- To do
In full and without alteration, print the records below, minus any images.

---

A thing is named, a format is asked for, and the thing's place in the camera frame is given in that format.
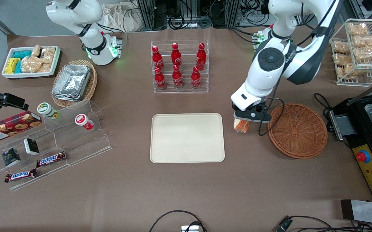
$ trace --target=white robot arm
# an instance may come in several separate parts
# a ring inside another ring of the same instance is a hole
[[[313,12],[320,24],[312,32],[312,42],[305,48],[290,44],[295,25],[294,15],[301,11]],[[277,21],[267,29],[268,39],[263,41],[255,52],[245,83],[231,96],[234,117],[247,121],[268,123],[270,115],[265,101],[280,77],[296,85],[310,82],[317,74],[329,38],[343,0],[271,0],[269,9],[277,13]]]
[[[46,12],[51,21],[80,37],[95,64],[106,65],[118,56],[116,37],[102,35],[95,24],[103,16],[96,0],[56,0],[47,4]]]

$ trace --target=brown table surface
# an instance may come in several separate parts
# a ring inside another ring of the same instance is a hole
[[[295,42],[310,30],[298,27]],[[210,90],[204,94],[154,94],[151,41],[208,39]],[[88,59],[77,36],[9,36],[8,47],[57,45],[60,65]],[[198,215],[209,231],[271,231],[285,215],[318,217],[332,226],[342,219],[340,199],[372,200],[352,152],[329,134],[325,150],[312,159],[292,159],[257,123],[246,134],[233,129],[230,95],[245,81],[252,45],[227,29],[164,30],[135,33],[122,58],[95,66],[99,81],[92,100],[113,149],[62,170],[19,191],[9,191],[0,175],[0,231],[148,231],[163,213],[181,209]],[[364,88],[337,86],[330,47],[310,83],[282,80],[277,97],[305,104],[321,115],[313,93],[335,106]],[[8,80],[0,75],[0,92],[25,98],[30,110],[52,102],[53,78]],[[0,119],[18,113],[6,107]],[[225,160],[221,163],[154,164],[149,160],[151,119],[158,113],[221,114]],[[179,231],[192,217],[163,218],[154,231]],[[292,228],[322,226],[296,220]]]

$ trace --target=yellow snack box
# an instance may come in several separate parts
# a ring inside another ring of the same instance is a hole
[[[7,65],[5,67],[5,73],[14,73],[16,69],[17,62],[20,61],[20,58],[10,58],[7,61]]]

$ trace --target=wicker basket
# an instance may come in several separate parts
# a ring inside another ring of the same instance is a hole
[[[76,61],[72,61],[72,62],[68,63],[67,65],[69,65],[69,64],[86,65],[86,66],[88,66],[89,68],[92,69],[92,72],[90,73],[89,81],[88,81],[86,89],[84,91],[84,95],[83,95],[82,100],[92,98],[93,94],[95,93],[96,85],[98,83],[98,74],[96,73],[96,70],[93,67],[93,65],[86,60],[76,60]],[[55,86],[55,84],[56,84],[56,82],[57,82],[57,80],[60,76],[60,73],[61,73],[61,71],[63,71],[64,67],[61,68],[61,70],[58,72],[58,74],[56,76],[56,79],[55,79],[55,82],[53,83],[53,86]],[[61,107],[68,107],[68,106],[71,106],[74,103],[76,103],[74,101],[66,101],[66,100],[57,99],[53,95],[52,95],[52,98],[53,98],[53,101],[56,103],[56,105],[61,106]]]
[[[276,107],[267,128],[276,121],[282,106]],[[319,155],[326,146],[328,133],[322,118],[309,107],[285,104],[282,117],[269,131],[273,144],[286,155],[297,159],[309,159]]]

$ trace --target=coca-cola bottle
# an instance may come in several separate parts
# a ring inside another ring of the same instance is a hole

---

- Result for this exercise
A thing is named, a format is asked for, and the thing's place in the camera frame is given in that format.
$ trace --target=white robot arm
# an instance may come in several separate parts
# a ring inside another ring of the same instance is a hole
[[[313,12],[320,24],[312,32],[312,42],[305,48],[290,44],[295,25],[294,15],[301,11]],[[277,21],[267,29],[268,39],[263,41],[255,52],[245,83],[231,96],[234,117],[247,121],[268,123],[270,115],[265,101],[280,77],[296,85],[310,82],[317,74],[329,38],[343,0],[271,0],[269,9],[277,13]]]
[[[46,12],[51,21],[80,37],[95,64],[106,65],[118,56],[116,37],[102,35],[95,24],[103,16],[96,0],[56,0],[47,4]]]

$ trace --target=brown table surface
# an instance may come in several separate parts
# a ring inside another ring of the same instance is a hole
[[[295,42],[310,30],[298,27]],[[210,90],[204,94],[154,94],[151,41],[208,39]],[[88,59],[77,36],[9,36],[8,47],[57,45],[60,65]],[[198,215],[209,231],[271,231],[285,215],[318,217],[332,226],[342,219],[340,199],[372,200],[352,152],[329,134],[325,150],[312,159],[292,159],[257,123],[246,134],[233,129],[230,95],[245,81],[252,45],[227,29],[164,30],[135,33],[122,58],[95,66],[99,81],[92,100],[113,149],[62,170],[19,191],[9,191],[0,175],[0,231],[148,231],[163,213],[181,209]],[[364,88],[337,86],[330,47],[310,83],[282,80],[277,97],[305,104],[321,115],[313,93],[335,106]],[[8,80],[0,75],[0,92],[25,98],[30,110],[52,102],[53,78]],[[0,119],[18,113],[6,107]],[[225,160],[221,163],[154,164],[149,160],[151,119],[158,113],[221,114]],[[179,231],[192,217],[163,218],[154,231]],[[292,228],[322,226],[296,220]]]

$ trace --target=yellow snack box
# an instance may come in several separate parts
# a ring inside another ring of the same instance is a hole
[[[7,65],[5,67],[5,73],[14,73],[16,69],[17,62],[20,61],[20,58],[10,58],[7,61]]]

$ trace --target=wicker basket
# an instance may come in several separate parts
# a ring inside another ring of the same instance is a hole
[[[76,61],[72,61],[72,62],[68,63],[67,65],[69,65],[69,64],[86,65],[86,66],[88,66],[89,68],[92,69],[92,72],[90,73],[89,81],[88,81],[86,89],[84,91],[84,95],[83,95],[82,100],[92,98],[93,94],[95,93],[96,85],[98,83],[98,74],[96,73],[96,70],[93,67],[93,65],[86,60],[76,60]],[[55,86],[55,84],[56,84],[56,82],[57,82],[57,80],[60,76],[60,73],[61,73],[61,71],[63,71],[64,67],[61,68],[61,70],[58,72],[58,74],[56,76],[56,79],[55,79],[55,82],[53,83],[53,86]],[[61,107],[68,107],[68,106],[71,106],[74,103],[76,103],[74,101],[66,101],[66,100],[57,99],[53,95],[52,95],[52,98],[53,98],[53,101],[56,103],[56,105],[61,106]]]
[[[276,107],[267,128],[276,121],[282,106]],[[319,155],[326,146],[328,133],[322,118],[309,107],[285,104],[282,117],[269,131],[273,144],[286,155],[297,159],[309,159]]]

$ trace --target=coca-cola bottle
# an instance may come in several separate parts
# a ring inside another ring of the same instance is a hole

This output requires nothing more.